If you’ve ever had a friend make you smile on a bad day, you’ve seen how the people around you can impact how you feel. Relationships are important, and living with a roommate provides an opportunity to experience the ups and downs of being in community with another person.
Right at home…
One of the biggest things I’ve realized about having roommates is that I understand and connect with them in a different way than I do with my other friends. The dorm room is where I can tell my embarrassing stories, sing along to cheesy music and cry after a bad day. My relationship with my roommates is unique from my relationships with other friends because we know each other on a different level – they’ve seen the good, bad and ugly. This being said, I need to clarify that knowing someone on different level doesn’t always mean knowing someone on a deeper level. While I am close with my roommates, not everyone is. But regardless of how close you are, you will likely find that your relationship with your roommate will be distinct from your relationships with others.
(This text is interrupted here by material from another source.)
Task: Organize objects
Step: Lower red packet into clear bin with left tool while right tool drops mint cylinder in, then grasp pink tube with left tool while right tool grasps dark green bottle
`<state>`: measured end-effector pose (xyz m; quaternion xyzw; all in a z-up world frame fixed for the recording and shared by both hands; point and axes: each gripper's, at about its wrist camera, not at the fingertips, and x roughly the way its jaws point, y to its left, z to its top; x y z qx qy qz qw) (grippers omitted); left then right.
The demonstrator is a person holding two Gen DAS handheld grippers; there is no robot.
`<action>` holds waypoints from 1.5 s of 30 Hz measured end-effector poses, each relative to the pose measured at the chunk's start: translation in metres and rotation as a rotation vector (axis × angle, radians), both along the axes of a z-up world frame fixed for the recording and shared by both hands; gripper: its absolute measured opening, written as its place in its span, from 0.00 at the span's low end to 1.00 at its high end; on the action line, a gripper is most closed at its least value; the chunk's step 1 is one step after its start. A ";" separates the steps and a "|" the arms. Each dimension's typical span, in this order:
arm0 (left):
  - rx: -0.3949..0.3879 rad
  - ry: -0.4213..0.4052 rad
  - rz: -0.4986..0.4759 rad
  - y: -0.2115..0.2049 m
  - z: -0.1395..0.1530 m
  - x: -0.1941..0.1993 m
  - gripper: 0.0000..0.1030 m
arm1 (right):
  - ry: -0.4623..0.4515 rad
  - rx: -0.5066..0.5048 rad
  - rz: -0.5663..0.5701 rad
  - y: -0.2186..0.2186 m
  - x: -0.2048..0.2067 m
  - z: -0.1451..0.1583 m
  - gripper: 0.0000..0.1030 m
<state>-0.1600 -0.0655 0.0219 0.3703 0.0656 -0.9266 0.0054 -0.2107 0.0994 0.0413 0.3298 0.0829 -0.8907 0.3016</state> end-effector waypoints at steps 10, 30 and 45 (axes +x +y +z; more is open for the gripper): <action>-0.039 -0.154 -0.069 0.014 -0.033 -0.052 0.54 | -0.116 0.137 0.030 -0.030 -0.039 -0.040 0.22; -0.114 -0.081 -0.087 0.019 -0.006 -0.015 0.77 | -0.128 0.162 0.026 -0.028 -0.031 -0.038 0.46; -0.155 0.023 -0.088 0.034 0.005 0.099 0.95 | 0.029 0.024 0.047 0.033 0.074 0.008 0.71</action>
Investing, Supporting, Celebrating
Having roommates automatically gives me people to intentionally invest in. This can be as simple as writing an encouraging note on the door or spending time talking and praying for one another. As athletes, a big part of investing in one another has been going to each other’s games and taking time to both celebrate and commiserate together (in fact, Alley and I just went to Katie’s last volleyball game of the season). Whether it’s in the big things or in the daily pieces of life, I’ve found that the more I’ve poured in, the more I’ve found myself blessed by my roommates.
Rooming with other people is difficult. There are bound to be frustrations, hurt feelings and times when you just need space. But even though they may be painful at the time, these challenges can lead to beautiful, sometimes lifelong friendships. I have learned so much from both Alley and Katie and am invested in their lives. My roommates are my cheerleaders, adventure-partners and sisters in Christ. Whether we’re having a movie night, stressing over schoolwork or eating junk food at midnight, we are able to have a good time, and our lives are happier, funnier and richer because of it.
I’d like to leave you with the words of one of my roommates: “I usually act a certain way when I first meet someone, but I knew you were eventually going to figure me out so I was just myself around you from the start.”